Abu Hurairah meriwayatkan, Rasulullah saw bersabda,: “Dinar yang kamu infakkan di jalan Allah, dan dinar yang kamu infakkan untuk memerdekan budak, dan dinar yang kamu shadaqahkan kepada orang miskin, dan dinar yang yang kamu infakkan untuk keluargamu, yang paling besar pahalanya adalah dinar yang kamu infakkan kepada keluargamu”. (Shahih Muslim, Kitab al-Zakat Bab Fadl al-Nafaqah ‘ala al-‘Iyal, no. 995)
Keempat:
عن ثوبان – رضي الله عنه- مولى رسول الله -صلى الله عليه وسلم- قَالَ: قَالَ رسولُ اللَّه -صَلّى اللهُ عَلَيْهِ وسَلَّم-:
«َأفضل دينار ينُفِقُهُ الرجل: دينار ينفقه على عياله، ودينار ينفقه على دَابَّتِهِ في سبيل الله، ودينار ينفقه على أصحابه في سبيل الله».
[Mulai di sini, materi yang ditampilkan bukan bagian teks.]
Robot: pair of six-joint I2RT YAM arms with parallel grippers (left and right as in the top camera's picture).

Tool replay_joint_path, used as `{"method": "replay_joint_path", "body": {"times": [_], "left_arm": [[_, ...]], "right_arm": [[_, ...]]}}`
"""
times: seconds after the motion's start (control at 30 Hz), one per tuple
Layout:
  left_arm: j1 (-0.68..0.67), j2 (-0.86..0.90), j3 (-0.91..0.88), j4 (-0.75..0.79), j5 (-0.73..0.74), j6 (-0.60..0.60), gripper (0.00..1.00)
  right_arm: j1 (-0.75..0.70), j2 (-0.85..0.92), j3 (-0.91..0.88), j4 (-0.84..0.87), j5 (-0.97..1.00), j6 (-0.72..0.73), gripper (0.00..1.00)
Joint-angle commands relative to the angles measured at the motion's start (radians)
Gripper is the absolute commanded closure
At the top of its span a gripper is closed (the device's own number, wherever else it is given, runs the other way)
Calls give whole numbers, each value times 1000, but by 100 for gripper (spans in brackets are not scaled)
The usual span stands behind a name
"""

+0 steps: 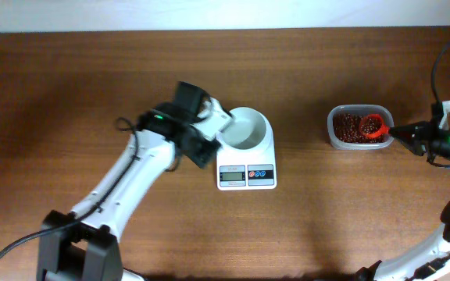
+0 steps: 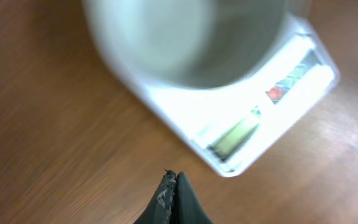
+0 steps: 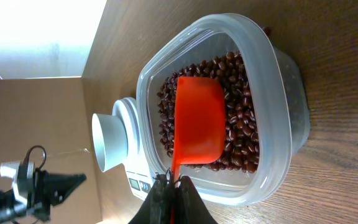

Abu Abdurrahman Tsauban bin Bujdud, maula (santri dalem) Rasulullah saw meriwatkan, Rasulullah saw bersabda,: “Sebaik-baik dinar yang diinfakkan seseorang adalah dinar yang diinfakkan kepada keluarganya, dinar yang ia infakkan untuk berjuang di jalan Allah, dan dinar yang ia infakkan untuk kawan-kawan seperjuangannya di jalan Allah”. (HR. Muslim, Kitab al-Zakat Bab Fadl al-Nafaqah ‘ala al-‘Iyal, no. 994)
Adapun orang yang mampu memberi nafkah, atau orang yang tidak memberi nafkah kepada keluarganya merupakan hal yang dilarang dan mendapat dosa. Hal ini sebagaimana dijelaskan Rauslullah saw dalam hadisnya:
Khaitsamah meriwayatkan, Ketika kami sedang duduk Bersama Abdullah bin Amru, datang kepadanya seorang wakilnya. Ia pun lalu masuk dan berkata,: “apakah kamu sudah memberi makan budak kalian?”. Orang yang ditanyai menjawab,: “Belum”. Abdullah bin Amru lalu berkata kepadanya,: “kembalilah dan beri mereka makanan!”. Rasulullah saw telah bersabda,: “Cukuplah seseorang berdosa jika seseorang menahan makanan (tidak memberi makanan) kepada orang yang menjadi tanggungannya”.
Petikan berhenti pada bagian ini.